A game engine in (you've guessed it) C++. These too-many 6,000 LOC provide the (WIP) design of a somewhat backend-agnostic rendering pipeline (take a look at the render.hpp system), basic resource loading (.obj
model files, textures in most reasonable image formats, fonts, shaders) and a message-passing system (hermes.hpp).
The 'logic' and 'render' steps happen concurrently, but work on different frames. While the logic thread is working on submitting draw calls an updating world state for frame N
, the render thread is processing batched draw calls and resource commands from frame N-1
. This avoids hairy concurrency issues insofar as logic-render interactions are concerned, and defines a very clear line separating concerns between engine systems. The built-in render backend implementation is OpenGL, because that's what I'm familiar with.

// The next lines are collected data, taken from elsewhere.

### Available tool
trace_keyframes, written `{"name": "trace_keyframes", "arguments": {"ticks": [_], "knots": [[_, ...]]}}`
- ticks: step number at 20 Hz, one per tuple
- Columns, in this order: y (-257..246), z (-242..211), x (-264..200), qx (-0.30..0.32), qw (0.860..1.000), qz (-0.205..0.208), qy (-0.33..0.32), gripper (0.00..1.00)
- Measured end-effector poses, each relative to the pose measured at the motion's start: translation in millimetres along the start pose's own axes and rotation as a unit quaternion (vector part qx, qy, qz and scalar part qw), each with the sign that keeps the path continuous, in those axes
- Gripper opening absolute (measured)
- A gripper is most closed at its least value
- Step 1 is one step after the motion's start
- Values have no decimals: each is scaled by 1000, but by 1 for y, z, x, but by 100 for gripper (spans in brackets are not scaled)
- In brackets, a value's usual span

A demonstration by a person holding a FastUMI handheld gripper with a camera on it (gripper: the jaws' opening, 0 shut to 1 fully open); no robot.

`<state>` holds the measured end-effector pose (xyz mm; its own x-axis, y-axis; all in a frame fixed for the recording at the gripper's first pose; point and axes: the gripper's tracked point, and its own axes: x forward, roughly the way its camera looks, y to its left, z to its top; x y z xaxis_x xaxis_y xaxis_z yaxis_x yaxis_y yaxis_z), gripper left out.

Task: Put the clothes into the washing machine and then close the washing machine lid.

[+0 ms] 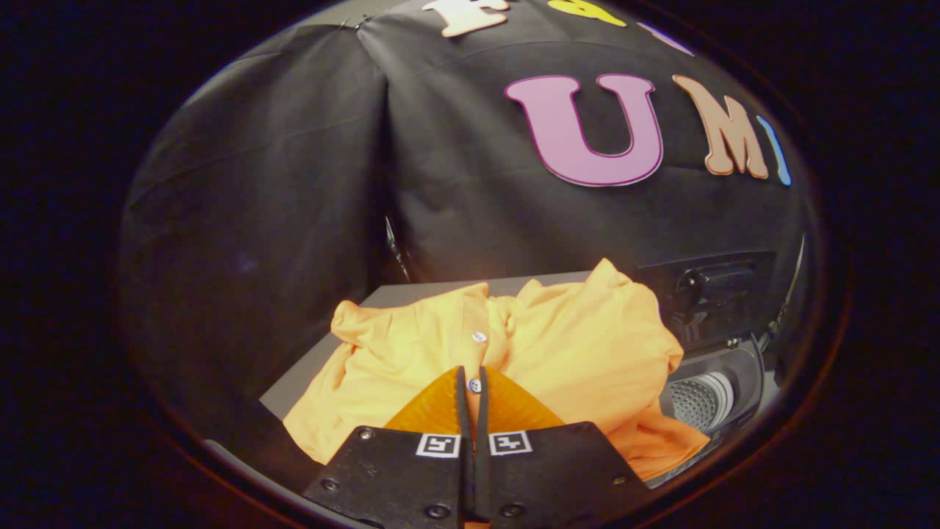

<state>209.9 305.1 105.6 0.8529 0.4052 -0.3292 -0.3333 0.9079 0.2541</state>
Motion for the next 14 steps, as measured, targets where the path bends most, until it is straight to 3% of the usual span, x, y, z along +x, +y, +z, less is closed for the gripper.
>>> {"name": "trace_keyframes", "arguments": {"ticks": [3,14], "knots": [[-6,24,-16,14,999,18,-29,0],[-29,85,-45,19,996,20,-83,0]]}}
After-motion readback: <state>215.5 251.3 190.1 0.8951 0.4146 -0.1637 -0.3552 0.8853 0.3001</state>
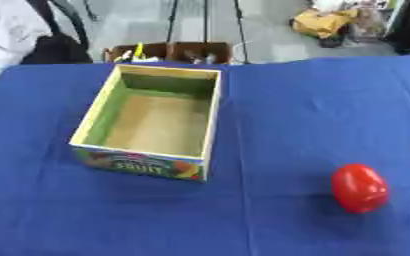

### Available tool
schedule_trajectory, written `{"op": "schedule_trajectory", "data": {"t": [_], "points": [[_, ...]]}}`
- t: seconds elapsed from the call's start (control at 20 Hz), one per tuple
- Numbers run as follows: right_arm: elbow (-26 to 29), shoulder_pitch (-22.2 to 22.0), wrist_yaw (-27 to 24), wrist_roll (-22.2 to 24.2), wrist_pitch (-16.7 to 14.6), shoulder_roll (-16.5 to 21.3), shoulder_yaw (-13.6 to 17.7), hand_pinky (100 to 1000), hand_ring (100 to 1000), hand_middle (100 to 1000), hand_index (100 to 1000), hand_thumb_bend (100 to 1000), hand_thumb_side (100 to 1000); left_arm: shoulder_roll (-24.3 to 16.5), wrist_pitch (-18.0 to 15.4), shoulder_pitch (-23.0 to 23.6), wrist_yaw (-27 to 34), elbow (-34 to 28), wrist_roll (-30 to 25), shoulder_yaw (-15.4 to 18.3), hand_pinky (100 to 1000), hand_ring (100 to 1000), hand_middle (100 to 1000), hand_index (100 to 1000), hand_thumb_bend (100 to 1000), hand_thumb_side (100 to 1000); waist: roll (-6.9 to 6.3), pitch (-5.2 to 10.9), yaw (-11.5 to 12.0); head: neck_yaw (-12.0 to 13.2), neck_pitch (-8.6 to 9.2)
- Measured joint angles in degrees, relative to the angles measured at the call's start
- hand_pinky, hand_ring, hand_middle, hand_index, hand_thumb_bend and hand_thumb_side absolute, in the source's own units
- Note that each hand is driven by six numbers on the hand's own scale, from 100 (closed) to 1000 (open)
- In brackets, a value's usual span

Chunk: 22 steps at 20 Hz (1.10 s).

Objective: Pick up objects on the table and place them in the box.

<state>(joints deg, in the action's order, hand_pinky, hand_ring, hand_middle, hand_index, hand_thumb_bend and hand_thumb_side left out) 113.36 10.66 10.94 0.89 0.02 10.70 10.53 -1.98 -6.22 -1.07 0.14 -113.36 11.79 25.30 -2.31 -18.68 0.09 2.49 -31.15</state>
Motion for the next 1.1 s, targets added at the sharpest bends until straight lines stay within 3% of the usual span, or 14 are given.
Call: {"op": "schedule_trajectory", "data": {"t": [0.15,0.25,0.4,0.6,0.85,1.1], "points": [[0.0,0.0,0.0,0.0,0.0,0.0,0.0,627,565,557,732,203,952,0.0,0.1,0.0,0.0,0.0,-0.1,0.0,296,285,423,496,100,808,0.06,0.0,0.0,0.0,0.03],[0.0,0.0,0.0,-0.2,-0.3,0.1,0.0,630,575,567,737,258,975,0.0,0.1,0.0,0.0,0.0,-0.1,0.0,295,284,422,496,100,808,0.13,0.04,0.0,0.0,0.04],[0.0,0.7,-0.2,-0.4,-2.1,2.1,-0.2,644,610,601,754,459,1000,0.0,0.2,0.0,0.0,0.0,-0.1,0.0,296,285,422,496,100,808,0.2,0.28,0.0,0.2,0.03],[0.0,1.5,0.1,1.5,-9.1,8.8,-0.7,676,669,666,775,499,1000,0.0,0.2,0.0,0.0,0.0,-0.2,0.0,296,285,423,496,100,808,0.35,0.6,0.0,0.4,-0.01],[0.0,1.9,4.8,8.3,-18.8,18.6,-1.1,725,758,760,824,648,1000,0.0,0.3,0.1,0.0,0.0,-0.2,0.0,296,286,423,495,100,807,0.44,0.71,0.3,0.3,-0.04],[0.0,1.9,11.5,16.4,-24.0,25.9,-2.1,743,787,785,854,707,942,-0.1,0.4,0.2,0.0,0.0,-0.4,0.0,296,287,423,496,100,807,0.59,0.75,0.5,0.0,-0.04]]}}
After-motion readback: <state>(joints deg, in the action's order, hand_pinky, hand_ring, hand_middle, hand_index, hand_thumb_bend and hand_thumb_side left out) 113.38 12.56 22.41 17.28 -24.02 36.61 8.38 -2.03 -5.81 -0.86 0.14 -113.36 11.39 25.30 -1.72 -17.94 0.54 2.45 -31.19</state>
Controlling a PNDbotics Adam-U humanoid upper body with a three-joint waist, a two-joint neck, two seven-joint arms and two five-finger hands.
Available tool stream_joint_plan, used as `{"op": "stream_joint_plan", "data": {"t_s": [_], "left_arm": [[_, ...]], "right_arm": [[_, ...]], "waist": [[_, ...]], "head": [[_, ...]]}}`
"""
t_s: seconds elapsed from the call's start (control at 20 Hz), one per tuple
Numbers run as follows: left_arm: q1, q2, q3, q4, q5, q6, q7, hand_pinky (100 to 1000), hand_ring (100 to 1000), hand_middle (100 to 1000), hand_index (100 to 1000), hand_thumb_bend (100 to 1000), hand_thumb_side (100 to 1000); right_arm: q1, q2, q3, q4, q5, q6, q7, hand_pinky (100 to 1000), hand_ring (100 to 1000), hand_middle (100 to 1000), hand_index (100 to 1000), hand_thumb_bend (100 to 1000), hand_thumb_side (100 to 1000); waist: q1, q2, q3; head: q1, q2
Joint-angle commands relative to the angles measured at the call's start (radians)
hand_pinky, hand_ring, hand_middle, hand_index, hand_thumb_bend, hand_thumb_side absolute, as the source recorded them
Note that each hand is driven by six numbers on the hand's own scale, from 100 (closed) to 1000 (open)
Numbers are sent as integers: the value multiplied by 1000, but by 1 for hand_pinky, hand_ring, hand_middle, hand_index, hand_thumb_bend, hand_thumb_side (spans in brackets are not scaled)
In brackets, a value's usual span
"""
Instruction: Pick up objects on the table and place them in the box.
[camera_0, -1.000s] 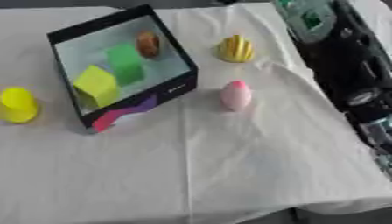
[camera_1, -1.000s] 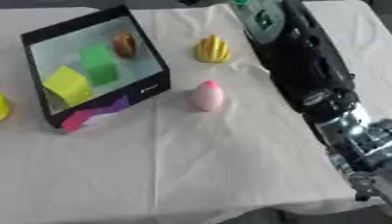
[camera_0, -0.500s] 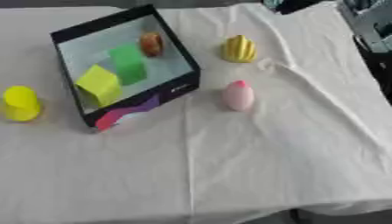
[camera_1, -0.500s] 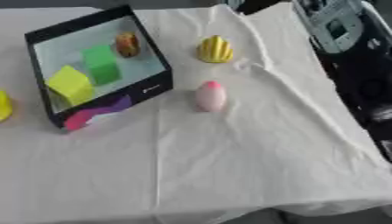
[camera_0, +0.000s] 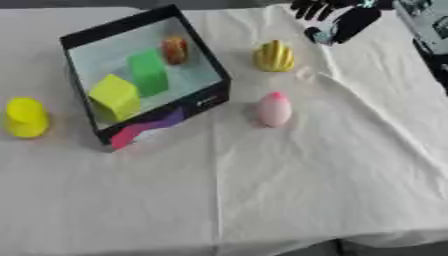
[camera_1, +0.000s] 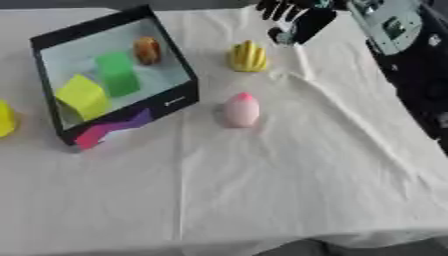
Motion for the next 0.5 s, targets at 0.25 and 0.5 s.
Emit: {"op": "stream_joint_plan", "data": {"t_s": [0.25, 0.5], "left_arm": [[-12, 21, 0, -6, -4, 1, -11, 760, 774, 722, 734, 102, 637], [-12, 17, -2, -5, -4, 3, -15, 760, 775, 720, 734, 100, 641]], "right_arm": [[-67, 37, -15, 123, 101, -32, -8, 866, 886, 837, 935, 216, 159], [-85, 71, -15, 179, 194, -47, -43, 871, 886, 831, 943, 310, 200]], "waist": [[-4, -30, 8], [-5, -25, 14]], "head": [[-10, 5], [-15, 3]]}}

Project architecture: the engine compiles into a library, while apps link from it and design their own game states. We use CMake for cross-platform building; the engine itself should work on Linux and Windows at least (tested on Linux x64).
Design philosophy: a somewhat rambling write-up on the different parts of the engine can be found in the SCHEMA document. The bitsquid (later 'Stingray') engine was a major source of inspiration with regards to data-oriented patterns. Take a look at ROADMAP for a progress check-list.
Rendering an OBJ model textured by a MTL file. Interactive 3D camera (FPS-like).